Jeżdże od niedawna cos tam skacze(x-upy, table topy...) , co prawda na ramie xc ale w przyszłym roku zmieniam. Ale generalnie mam taki problem, że czuje, że w locie nie mam kontroli nad rowerem i nawet jak mnie przechyla troche na bok to nie potrafie tego skntrowac....jakbyscei mieli jakies porady w tym temacie to bardzo chętnie posłucham....
no troche dziwne... bo to najpierw przychodzi kontrola nad rowerem w locie a dopiero potem czlowiek bierze sie za triki... a swoja droga na ile stopni robisz tego tabletopa?
Nie wiem ja mam tak ze skocze czasem na swoim rowerku do xc to tez nie mam kontroli. Ale to wina ze niechce mi sie nigdy spuszczac sztycy am wysoko srodek ciezkosci i waska kiere ;] Na dragu latam idealnie prosciutko :D
Proponuje zrobic nie wiem co i miec stabilnosc w locie ^^
ja tez kiedyś skakałem na rowerku XC:D:D: ale nie jakieś duże hiopy ale skakałem:} hyhby z czasem przyjdzie im wiecej skaczesz tym więcej doświadczenia:]

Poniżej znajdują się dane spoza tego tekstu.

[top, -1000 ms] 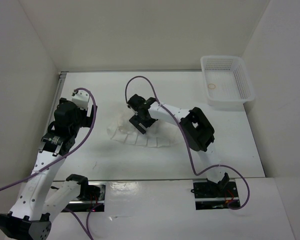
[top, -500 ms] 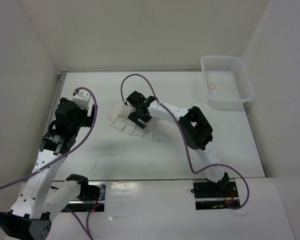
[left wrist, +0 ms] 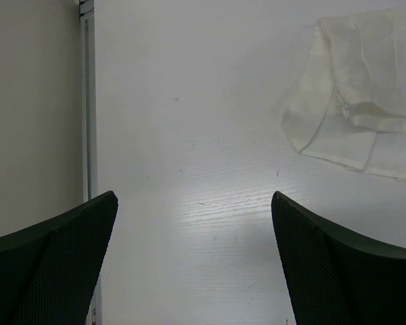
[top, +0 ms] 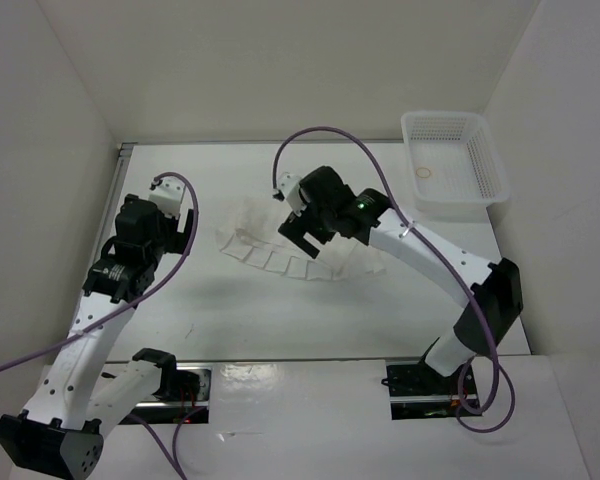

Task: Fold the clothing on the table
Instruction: Fold the skirt

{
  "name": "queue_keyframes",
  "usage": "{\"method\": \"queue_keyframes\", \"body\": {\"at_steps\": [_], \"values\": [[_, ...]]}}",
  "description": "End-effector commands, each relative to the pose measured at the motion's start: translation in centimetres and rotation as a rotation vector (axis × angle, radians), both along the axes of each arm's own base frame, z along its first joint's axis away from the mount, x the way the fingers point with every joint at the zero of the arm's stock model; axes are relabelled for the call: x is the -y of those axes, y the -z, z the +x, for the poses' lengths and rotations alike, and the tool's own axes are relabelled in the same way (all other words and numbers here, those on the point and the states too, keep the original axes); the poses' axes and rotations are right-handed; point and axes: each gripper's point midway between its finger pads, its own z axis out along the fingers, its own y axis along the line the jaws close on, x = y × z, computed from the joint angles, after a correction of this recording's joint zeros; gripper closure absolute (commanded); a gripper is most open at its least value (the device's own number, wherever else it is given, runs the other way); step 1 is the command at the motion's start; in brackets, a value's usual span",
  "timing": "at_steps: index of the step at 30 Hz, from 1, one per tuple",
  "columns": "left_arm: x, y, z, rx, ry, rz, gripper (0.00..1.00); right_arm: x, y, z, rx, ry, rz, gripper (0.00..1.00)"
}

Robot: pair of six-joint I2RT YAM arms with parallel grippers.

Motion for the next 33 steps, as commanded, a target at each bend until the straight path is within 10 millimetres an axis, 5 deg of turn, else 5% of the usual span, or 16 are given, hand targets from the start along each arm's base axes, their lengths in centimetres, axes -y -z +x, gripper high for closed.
{"method": "queue_keyframes", "body": {"at_steps": [1, 6, 19, 33], "values": [[0.2, -0.1, 0.5, 0.017, -0.013, -0.032, 0.0, 2.2, 5.1, -0.8, -0.084, 0.007, -0.099, 0.01], [0.2, -0.1, 0.5, 0.017, -0.013, -0.032, 0.0, 5.7, 9.7, 0.1, -0.133, 0.084, -0.189, 0.01], [0.3, 0.2, 0.6, 0.007, -0.005, -0.035, 0.0, 10.2, 12.6, 2.3, -0.168, 0.177, -0.25, 0.01], [0.5, 0.6, 0.6, -0.012, 0.003, -0.035, 0.0, 14.1, 16.5, 1.9, -0.224, 0.222, -0.404, 0.01]]}}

No jak jeszcze skakalem na moim poczciwym accencie tak na powaznie ;] Szeroka kiera nisko siodelko itp to szlo sie przywyczaic. Ale jak skacze tak ze jade sie przejechac 70 km i pod drodze jest jakas hopa to strasznie to idzie ;] Bo tak to latam calkiem dobrze ;]
Jeśli nie - to nie umiesz x-upów i tabletopów, a table jest trickiem do zrobienia kiedy masz bardzo dobrą kontrolę nad rowerem bo nie dośc że musisz wygiąć rower pod sobą to jeszcze podciągnąć go pod siebie i wychylić się na bok....
no troche dziwne, ze juz całkiem trudne tricki umiesz, a kontroli nad rowerem nie masz. Jednak na to nie ma leku, trzeba długo skakać na różnych hopkach i wyczuc rower w locie.